The answer to that question depends on how open minded you are. We loved these batch of baked beet greens, but we weren’t expecting them to be as light and crispy as kale chips. Neither were we expecting the flavor to be the same. So we went into this recipe with lower expectations and when the batch came out of the oven, we were thrilled at how delicious they were.
Beet greens are going to be a little thicker, so when baked, they don’t have the same “melt-in-your-mouth” texture like you would get from kale chips. And the flavor of baked beet chips are a little more grassy tasting. That’s what makes them unique and a light snack when you have some beet greens to use up.
This is one of those recipes that come in handy when you don’t want to waste your greens and make use of everything, from leaves down to root!
Enjoy!
Lexi was so curious about beet greens.
off to the oven with the greens
Baked Beet Greens Recipe
Ingredients
- 1 large bunch beets greens
- 1 Tablespoon olive oil
- kosher or sea salt , to taste
- fresh cracked black pepper , to taste
Instructions
- Pre-heat oven to 350°F. Line one or two baking sheet pans with parchment paper.
- Wash beet greens and blot with towels to remove excess water. Remove inner rib of beet stems if they are thick and tough. Smaller, more tender beet greens can be baked with the inner rib intact.
- Add all the beet greens in a large bowl. Start by tossing or spraying about 1 tablespoon of olive oil at a time, making sure the beet greens are lightly coated with oil. But do not over oil the leaves or they will become too greasy when baked.
- Lay the beet greens in a single layer on the prepared baking sheet. Sprinkle salt and pepper over beet greens to taste.
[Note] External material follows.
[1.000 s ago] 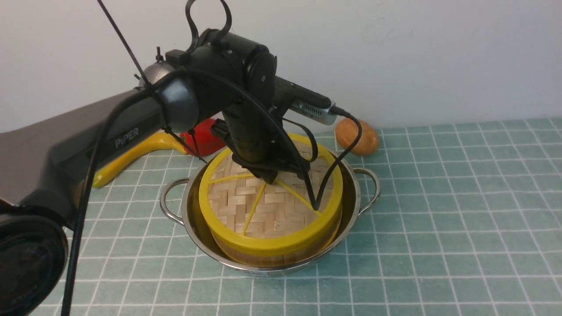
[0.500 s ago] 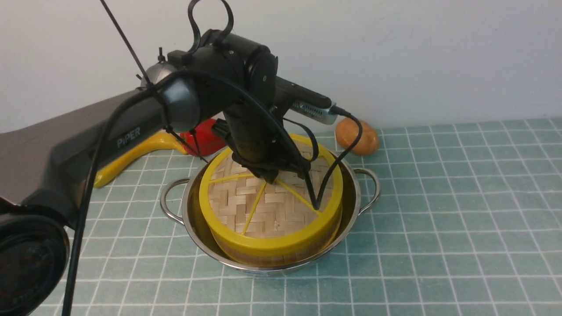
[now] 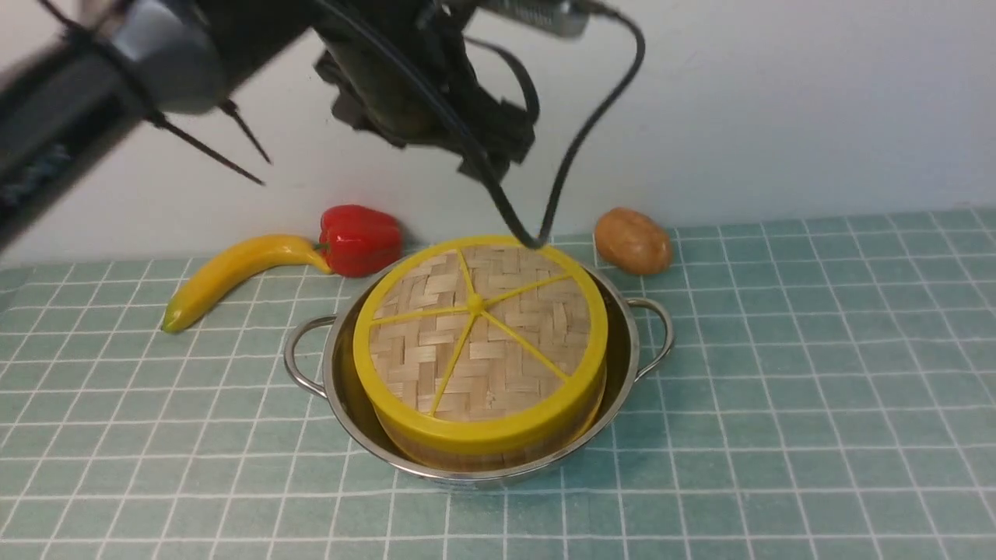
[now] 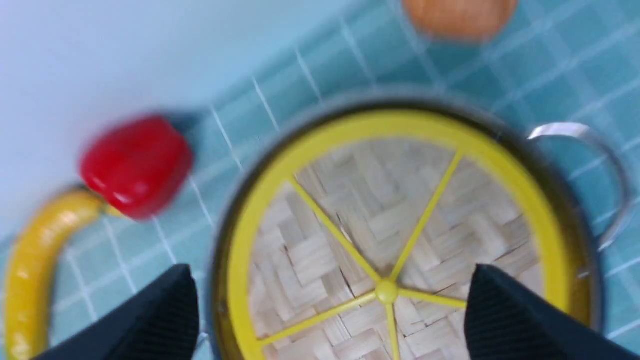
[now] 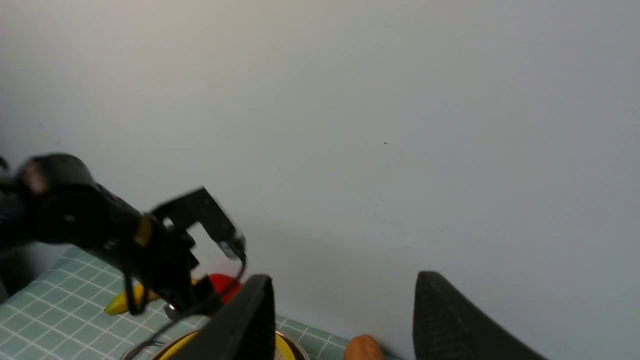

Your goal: Place the steamer in the pot on the blue tablecloth, and put the lid on the steamer.

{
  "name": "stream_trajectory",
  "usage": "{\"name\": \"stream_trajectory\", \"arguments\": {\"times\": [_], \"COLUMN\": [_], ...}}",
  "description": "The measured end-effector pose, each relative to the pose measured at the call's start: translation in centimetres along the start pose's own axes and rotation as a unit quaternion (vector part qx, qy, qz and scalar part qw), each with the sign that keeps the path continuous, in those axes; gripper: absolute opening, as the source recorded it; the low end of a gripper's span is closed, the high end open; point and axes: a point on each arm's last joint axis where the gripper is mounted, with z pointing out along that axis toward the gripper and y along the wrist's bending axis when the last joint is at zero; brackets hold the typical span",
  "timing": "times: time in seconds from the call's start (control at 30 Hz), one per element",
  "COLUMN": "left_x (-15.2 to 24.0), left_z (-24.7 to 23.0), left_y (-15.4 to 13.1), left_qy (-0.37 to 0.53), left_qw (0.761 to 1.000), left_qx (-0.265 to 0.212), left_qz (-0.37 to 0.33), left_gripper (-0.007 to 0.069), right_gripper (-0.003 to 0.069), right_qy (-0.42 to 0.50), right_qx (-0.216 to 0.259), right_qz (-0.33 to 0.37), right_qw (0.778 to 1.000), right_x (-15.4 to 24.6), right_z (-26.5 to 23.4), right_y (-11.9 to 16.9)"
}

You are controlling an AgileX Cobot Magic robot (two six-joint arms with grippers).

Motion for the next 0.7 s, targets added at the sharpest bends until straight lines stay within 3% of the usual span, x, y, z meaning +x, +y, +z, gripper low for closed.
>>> {"name": "stream_trajectory", "arguments": {"times": [0.07,0.1,0.17,0.33,0.4,0.57,0.7], "left_x": [0.0,0.3,0.9,5.7,8.7,15.0,20.1], "left_z": [-2.6,-6.5,-9.9,-20.6,-23.2,-24.7,-24.3], "left_y": [0.5,1.1,1.6,3.2,3.4,3.4,3.1], "left_qy": [-0.028,-0.067,-0.102,-0.203,-0.221,-0.214,-0.198], "left_qw": [1.0,0.998,0.995,0.978,0.974,0.976,0.979], "left_qx": [-0.001,-0.004,-0.006,-0.012,-0.014,-0.022,-0.026], "left_qz": [-0.005,-0.012,-0.018,-0.04,-0.043,-0.041,-0.043], "left_gripper": [0.0621,0.0559,0.0463,0.0082,-0.0003,-0.0023,-0.0023], "right_gripper": [0.0359,0.0331,0.0299,0.0164,0.0115,0.0011,-0.0016], "right_qy": [0.002,0.008,0.02,0.075,0.096,0.092,0.069], "right_qx": [0.002,0.007,0.022,0.077,0.094,0.103,0.102], "right_qz": [-0.008,-0.016,-0.03,-0.068,-0.067,-0.046,-0.025], "right_qw": [1.0,1.0,0.999,0.992,0.989,0.989,0.992], "right_x": [0.3,0.8,1.9,6.9,9.8,15.1,18.0], "right_z": [-0.1,-0.2,-0.2,-0.3,-0.9,-2.7,-3.7], "right_y": [-0.1,-0.2,-0.6,-2.0,-2.6,-3.4,-3.8]}}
Season on both sides of the beet leaves.
- Bake the beet greens for about 15 minutes, turn the beet greens and continue baking for 10 minutes or until the greens are crisp.
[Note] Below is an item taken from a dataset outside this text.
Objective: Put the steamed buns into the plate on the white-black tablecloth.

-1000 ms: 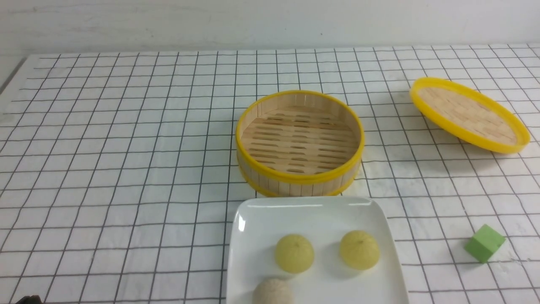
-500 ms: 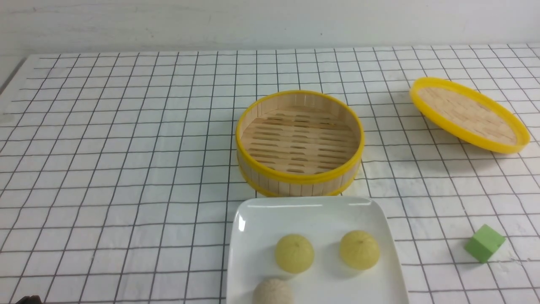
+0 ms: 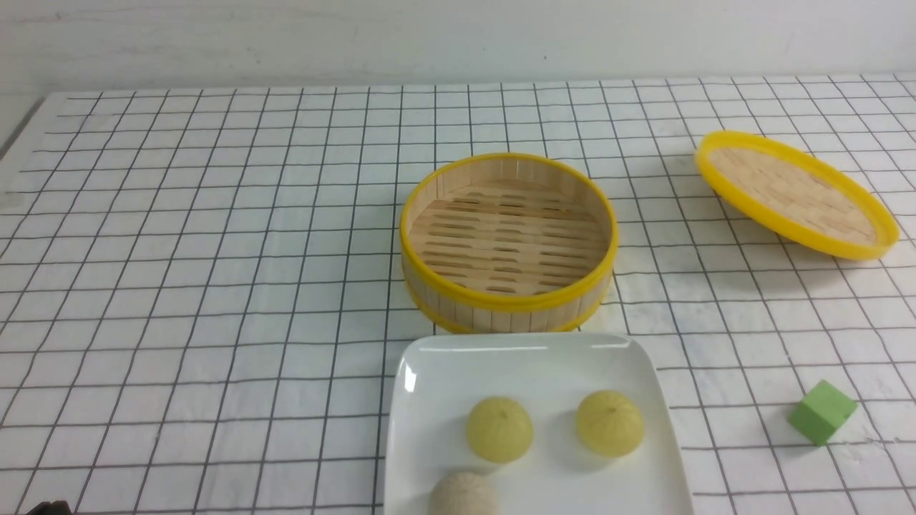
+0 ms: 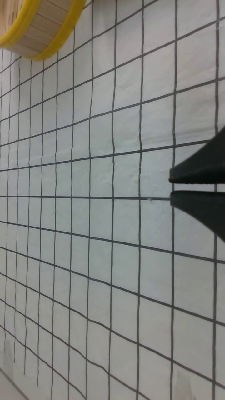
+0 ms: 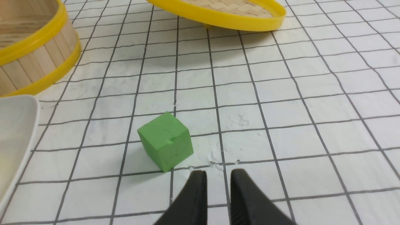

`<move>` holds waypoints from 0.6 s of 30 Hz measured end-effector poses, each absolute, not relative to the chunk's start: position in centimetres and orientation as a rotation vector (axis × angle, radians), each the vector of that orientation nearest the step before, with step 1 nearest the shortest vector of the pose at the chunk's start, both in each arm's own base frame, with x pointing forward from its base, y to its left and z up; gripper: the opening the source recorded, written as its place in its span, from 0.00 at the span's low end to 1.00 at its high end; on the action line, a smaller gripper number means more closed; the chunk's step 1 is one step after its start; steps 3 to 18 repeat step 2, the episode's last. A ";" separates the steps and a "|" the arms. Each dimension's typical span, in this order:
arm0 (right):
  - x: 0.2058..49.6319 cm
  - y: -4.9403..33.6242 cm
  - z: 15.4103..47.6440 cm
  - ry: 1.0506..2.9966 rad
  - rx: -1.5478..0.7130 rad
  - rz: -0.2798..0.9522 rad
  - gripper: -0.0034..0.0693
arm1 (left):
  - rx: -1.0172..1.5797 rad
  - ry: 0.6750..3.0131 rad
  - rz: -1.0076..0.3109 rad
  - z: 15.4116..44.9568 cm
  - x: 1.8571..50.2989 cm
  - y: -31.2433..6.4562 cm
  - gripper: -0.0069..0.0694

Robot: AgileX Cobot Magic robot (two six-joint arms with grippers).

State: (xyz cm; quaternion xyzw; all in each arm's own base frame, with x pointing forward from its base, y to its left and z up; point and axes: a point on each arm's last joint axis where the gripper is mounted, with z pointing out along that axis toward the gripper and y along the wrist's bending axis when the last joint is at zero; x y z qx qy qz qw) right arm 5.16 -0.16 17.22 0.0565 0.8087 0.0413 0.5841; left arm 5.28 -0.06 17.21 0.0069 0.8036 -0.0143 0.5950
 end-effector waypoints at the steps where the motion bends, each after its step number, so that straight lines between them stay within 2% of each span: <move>1: 5.2 -0.2 17.2 1.887 0.132 0.096 0.23 | 0.016 1.868 -0.033 17.2 5.3 -0.1 0.18; 18: 5.2 -0.2 17.2 1.887 0.132 0.096 0.23 | 0.016 1.868 -0.033 17.2 5.3 -0.1 0.18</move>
Nutrition Information per Serving
More great recipes with greens.
Wow I would never have thought about doing anything with beet greens. I have to give this a try.
I love to juice beet with its leaves but I’ll try to make this recipe. I’ll compare if they taste like kale chips. Thanks for sharing.
I just finished baking a super-sweet beets cake and guess what? I have a lot of redundant leafs I can use now, thank you very much for this post! I’m looking forward to tasting them in the evening!
I so love this idea! Next time I have beet greens, I’ll try it.
That’s such a great idea!! I find I can’t really eat them raw in a salad, so I’ve been sautéing them in garlic, but I will totally try this the next time I’m overwhelmed with a ton of beet greens =) Pinning and sharing over on my FB’s blog page soon
Neat idea! We like to make a stir fry with the beet greens.. and to give them it an Indian twist, we make a coarse powder with couple of dried red chillies and toasted peanuts and mix it with the coarsely chopped greens sauteed in garlic and olive oil. Feels heavenly when eaten with steamed rice 🙂
Never knew that beet greens can be used to make chips, what a healthy and delicious treat!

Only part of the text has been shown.